Google Linux Cluster talk by Urs Hoelzle--Media player archive...



Folks:

 Here is a seemingly quite interesting talk that was given at UW Seattle on November 5th on Google and how it manages its linux clusters--something I am sure you will enjoy hearing about as you complete the project...

The mediaplayer link is:

http://www.cs.washington.edu/info/videos/asx/colloq/UHoelzle_2002_11_05.asx

(you need brother gates' windows media player and a good fast internet connection)

Here is the abstract:

Urs Hoelzle (Google)
The Google Linux Cluster

Abstract
Google's Linux cluster currently processes over 150 million queries per day, searching a multi-terabyte web index for every query with an average response time of less than a quarter of a second with near-100% uptime.

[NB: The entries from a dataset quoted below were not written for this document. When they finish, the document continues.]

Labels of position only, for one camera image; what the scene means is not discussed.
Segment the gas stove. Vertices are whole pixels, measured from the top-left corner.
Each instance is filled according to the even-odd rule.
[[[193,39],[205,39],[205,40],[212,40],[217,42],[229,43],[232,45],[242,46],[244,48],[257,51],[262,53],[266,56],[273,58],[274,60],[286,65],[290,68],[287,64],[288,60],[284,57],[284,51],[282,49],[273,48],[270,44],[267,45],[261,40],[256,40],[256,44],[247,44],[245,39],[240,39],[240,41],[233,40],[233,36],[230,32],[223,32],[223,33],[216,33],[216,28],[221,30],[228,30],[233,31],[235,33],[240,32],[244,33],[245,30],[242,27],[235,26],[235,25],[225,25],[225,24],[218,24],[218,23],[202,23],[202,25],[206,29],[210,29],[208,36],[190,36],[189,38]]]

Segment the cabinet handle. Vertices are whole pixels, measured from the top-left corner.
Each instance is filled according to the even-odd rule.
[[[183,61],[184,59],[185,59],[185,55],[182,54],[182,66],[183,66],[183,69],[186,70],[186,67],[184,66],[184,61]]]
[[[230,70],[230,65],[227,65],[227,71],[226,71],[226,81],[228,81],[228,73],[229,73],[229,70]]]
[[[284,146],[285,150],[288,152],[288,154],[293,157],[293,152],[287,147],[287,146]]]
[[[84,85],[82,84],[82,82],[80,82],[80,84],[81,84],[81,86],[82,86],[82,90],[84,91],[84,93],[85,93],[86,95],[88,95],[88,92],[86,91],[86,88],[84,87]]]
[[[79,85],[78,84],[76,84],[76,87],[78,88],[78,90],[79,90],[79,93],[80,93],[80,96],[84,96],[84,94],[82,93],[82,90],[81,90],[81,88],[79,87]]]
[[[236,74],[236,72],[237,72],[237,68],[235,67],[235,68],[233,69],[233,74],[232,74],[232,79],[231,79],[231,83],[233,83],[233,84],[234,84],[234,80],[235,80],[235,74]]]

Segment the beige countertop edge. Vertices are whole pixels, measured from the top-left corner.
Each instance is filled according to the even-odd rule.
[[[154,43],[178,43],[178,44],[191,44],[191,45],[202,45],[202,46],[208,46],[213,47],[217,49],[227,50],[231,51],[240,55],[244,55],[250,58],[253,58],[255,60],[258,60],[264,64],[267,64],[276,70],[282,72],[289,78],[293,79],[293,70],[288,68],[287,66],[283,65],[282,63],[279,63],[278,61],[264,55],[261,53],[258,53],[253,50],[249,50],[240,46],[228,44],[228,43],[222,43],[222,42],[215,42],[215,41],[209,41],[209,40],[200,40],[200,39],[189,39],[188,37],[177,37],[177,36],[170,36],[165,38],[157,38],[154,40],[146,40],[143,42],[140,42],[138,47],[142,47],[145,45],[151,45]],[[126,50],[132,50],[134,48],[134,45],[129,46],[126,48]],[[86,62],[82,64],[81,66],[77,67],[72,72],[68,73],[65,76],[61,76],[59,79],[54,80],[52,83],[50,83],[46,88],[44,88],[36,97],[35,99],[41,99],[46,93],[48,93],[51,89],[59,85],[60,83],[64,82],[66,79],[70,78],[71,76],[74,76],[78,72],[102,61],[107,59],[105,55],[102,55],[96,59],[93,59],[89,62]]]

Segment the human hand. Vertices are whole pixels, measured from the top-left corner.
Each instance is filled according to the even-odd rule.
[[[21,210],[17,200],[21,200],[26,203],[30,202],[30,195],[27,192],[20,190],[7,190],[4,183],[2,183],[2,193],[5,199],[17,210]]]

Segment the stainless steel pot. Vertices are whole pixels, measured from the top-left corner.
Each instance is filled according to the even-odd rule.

In this talk I'll describe the software and hardware infrastructure that makes this performance possible.
I will start with an overview of the main problems facing a web search engine, and discuss Google's PageRank algorithm, which helps it to frequently return the right results on the first results page. PageRank is computed with a large-scale off-line computation over the web's link graph which models the behavior of a random web surfer.
Google's software architecture harnesses the power of thousands of cheap Linux PCs and organizes them into a scalable, reliable, high-performance computing system. At the same time, we aim to keep the architecture as simple as possible. Our solution structures the system as a collection of TCP-and UDP-based servers and guarantees reliability via replication of servers combined with software load balancing and failover.
On the hardware side, the main goals are performance and cost; reliability explictly isn't a goal, since that requirement is provided by software. We use custom-built rackmount systems assembled from standard PC components, ensuring volume availability and competitive pricing. A compact rack design minimizes colocation space costs but pushes the envelope of commercially supportable power density.